The ITU-T standard recommendations for videoconferencing open the door for more useful products, implying guaranteed interoperability for all products designed for the same recommendation, regardless of manufacturer or complexity. Also, the common substandards within the recommendations enable the design of gateways that can translate compression and multiplexing schemes from one standard to another for even greater interoperability.


References

  1. Lindbergh, David, "The H.324 multimedia communication standard," IEEE Communications, December 1996, pg 46.
  2. Rijkse, Karel, "H.263: Video coding for low-bit-rate communication," IEEE Communications, December 1996, pg 42.
  3. Cox, Richard, and Peter Kroon, "Low bit-rate speech coders for multimedia communications," IEEE Communications, December 1996, pg 34.
  4. Martin, John, "Real world considerations in a video compression system," Motion Media Technology paper presented at ADVICE, Cambridge, MA, 1996.
  5. Thom, Gary, "H.323: The multimedia communications standard for local area networks," IEEE Communications, December 1996, pg 52.

  • The ITU-T standards for videoconferencing for plain-old telephone service (POTS), ISDN, LANs, and asynchronous-transfer mode (ATM) share substandards to promote product interoperability.
  • Audio is the primary medium for a multimedia conference, so near-toll-quality audio is essential.
  • Video compression for POTS, with the ability to dynamically adjust bit rates, fills the available bandwidth for a POTS call by trading off frames per sec and resolution.
  • Specialized and general-purpose media processors are at the core of new designs for videophones.
Standard videoconferencing architecture
For videoconferencing to become mainstream, it needs to be as easy as making a telephone call. To this end, worldwide standardization began in 1990, when the International Telecommunication Union--Telecommunication Sector's (ITU-T) H.320 became the first videoconferencing standard for public switched-digital networks. The ITU-T built this standard on existing proprietary videoconferencing systems. However, because H.320 requires direct access to a digital network, such as an ISDN connection, widespread adoption in North America has not happened, and adoption in Europe and Asia is slow. Still, H.320 serves as the architectural model for the newer ITU-T videoconferencing standards.

Because it uses H.320 as a model, H.324 includes many second-generation improvements but still maintains backward compatibility. The improvements are evident in new substandards, which include multiplexing the various media types into one bit stream, video and audio compression, and control messages. ITU-T changed the H.320 substandards to meet the low-bit-rate requirements of analog telephone lines. Other second-generation improvements are receiver-controlled mode preferences, dynamic assignment of bandwidth to different channels, and the ability to support multiple channels of each medium. Yet, some of the substandards from H.320, such as encryption and far-end camera control, carry over directly to H.324. In fact, all the new videoconferencing standards reuse substandards wherever possible, which eases interoperation through a simple gateway.

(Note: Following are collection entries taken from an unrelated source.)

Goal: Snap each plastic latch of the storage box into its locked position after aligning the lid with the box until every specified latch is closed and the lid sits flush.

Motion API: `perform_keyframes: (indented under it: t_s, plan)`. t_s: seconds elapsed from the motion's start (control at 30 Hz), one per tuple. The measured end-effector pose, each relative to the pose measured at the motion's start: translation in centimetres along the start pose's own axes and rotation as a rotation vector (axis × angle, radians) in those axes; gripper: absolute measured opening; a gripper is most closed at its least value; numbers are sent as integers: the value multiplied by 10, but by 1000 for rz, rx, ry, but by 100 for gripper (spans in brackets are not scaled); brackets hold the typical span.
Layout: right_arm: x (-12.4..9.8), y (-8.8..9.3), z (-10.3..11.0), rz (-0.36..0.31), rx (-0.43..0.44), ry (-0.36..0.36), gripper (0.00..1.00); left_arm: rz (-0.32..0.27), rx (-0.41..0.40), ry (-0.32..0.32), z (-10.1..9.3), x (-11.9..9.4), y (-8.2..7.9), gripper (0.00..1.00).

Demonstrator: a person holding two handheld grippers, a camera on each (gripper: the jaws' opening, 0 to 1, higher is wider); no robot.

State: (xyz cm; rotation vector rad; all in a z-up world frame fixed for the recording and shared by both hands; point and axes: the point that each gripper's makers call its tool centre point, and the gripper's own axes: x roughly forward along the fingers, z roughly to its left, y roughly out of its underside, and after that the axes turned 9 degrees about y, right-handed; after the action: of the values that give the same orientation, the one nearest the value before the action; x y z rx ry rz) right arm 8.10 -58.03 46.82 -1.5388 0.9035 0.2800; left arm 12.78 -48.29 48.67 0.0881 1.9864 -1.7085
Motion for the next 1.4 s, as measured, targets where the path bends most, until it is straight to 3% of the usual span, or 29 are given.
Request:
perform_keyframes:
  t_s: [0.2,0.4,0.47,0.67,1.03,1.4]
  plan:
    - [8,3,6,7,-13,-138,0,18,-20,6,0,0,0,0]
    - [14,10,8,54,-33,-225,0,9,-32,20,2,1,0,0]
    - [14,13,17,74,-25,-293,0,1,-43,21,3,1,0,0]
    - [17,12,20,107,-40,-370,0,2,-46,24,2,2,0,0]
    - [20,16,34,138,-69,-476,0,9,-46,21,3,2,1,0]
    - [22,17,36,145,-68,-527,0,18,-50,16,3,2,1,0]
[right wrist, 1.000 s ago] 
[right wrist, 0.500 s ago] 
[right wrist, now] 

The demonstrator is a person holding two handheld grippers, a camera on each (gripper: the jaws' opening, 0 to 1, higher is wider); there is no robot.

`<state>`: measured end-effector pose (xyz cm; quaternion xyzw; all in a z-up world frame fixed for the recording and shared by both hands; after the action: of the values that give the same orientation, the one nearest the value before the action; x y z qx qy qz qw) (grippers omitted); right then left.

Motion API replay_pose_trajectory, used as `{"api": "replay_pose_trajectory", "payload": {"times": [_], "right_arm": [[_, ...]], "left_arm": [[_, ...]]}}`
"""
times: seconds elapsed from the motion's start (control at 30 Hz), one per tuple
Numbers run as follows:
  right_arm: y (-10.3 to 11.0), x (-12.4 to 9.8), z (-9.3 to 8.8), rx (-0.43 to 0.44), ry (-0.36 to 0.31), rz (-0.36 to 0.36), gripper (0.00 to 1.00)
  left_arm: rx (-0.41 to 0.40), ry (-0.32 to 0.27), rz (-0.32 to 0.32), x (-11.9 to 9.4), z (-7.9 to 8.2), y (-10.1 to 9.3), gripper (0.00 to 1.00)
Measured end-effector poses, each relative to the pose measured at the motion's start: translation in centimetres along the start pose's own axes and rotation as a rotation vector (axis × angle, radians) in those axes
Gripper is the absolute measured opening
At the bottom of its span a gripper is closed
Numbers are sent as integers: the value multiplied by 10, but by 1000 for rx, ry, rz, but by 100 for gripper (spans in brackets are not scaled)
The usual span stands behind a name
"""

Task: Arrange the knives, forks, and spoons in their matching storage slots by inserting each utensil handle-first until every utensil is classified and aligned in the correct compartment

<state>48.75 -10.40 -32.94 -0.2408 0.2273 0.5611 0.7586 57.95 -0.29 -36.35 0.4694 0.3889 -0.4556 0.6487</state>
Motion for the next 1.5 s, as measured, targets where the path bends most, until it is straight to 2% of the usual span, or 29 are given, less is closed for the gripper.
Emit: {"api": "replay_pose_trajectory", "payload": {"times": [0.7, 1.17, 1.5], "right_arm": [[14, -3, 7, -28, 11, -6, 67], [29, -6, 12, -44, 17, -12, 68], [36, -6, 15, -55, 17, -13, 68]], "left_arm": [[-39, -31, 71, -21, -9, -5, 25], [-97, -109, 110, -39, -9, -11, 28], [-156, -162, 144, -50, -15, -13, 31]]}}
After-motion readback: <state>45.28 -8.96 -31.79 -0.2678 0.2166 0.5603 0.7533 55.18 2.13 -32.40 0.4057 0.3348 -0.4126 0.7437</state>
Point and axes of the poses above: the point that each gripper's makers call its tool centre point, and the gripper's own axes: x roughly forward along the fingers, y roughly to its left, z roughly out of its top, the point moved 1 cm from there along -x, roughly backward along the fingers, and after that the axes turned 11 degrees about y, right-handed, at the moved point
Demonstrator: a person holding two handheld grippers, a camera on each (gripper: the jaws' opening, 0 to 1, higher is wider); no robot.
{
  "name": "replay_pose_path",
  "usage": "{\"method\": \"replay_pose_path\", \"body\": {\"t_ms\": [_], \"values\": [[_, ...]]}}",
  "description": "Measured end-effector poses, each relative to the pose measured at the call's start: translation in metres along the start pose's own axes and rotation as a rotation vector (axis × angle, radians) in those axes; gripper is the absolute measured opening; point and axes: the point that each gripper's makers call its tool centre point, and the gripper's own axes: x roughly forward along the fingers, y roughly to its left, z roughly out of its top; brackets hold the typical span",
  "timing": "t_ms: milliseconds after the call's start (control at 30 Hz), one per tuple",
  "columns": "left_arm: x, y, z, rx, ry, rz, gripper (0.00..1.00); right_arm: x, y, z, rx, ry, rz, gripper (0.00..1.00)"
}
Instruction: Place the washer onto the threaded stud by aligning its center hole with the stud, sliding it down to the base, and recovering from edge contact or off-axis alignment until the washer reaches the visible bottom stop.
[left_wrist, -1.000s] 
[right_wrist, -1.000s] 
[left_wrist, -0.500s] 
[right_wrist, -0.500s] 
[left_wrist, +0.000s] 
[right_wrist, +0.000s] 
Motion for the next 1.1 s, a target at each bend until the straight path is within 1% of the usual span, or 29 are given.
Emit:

Figure 1 (pg 88) shows the overall system architecture for H.324; all the other videoconferencing standards are basically the same. The mandatory components are the modem (or appropriate network connection for other standards), multiplexer, and control protocol. The audio, video, and data streams are optional, and you can have more than one of each. These options are possible because H.324 terminals negotiate a common set of capabilities during the call setup. The circuit connections established in each direction during the call setup independently negotiate capabilities. The independent circuit connections in each direction allow for asymmetric products, such as a receive-only videophone--no camera--to use all the bandwidth in one direction for audio and, possibly, data.

All the standards also offer the ability to accommodate group videoconferences (Figure 1). The multipoint operation happens through the multipoint control unit (MCU), sometimes called the "bridge." The MCU takes the media streams from each terminal and selectively distributes, or, in the case of audio, mixes, the streams to all terminals.

H.324 specifies using V.34 modems, which operate in full-duplex mode at 9600 bps to 33.6 kbps in increments of 2400 bps. The mandatory V.8 or optional V.8bis protocols negotiate the bit rate during the call setup. The V.8bis protocol also offers an important advantage: You can begin a regular voice telephone call with another party, and you can switch at any point to a video call. There is only a 10- to 15-sec delay while the phone initializes the multimedia call, but this delay is user-initiated and therefore an accepted part of the call.

Using the V.34 modem for H.324 requires special consideration when it comes to bit-error-rate handling. For nonvideo data transmissions, the protocol "tunes" the modem to the highest bit rate at which data retransmission due to errors would be more efficient than would lowering the bit rate by 2400 bps to get fewer errors. In videoconferencing, the isochronous nature of the data precludes the retransmission of data, so lowering the bit rate by 2400 bps to reduce the bit-error rate would be more efficient. Therefore, video- and audio-retransmission protocols, such as the link-access procedure for modems, work at the control level rather than at the modem level.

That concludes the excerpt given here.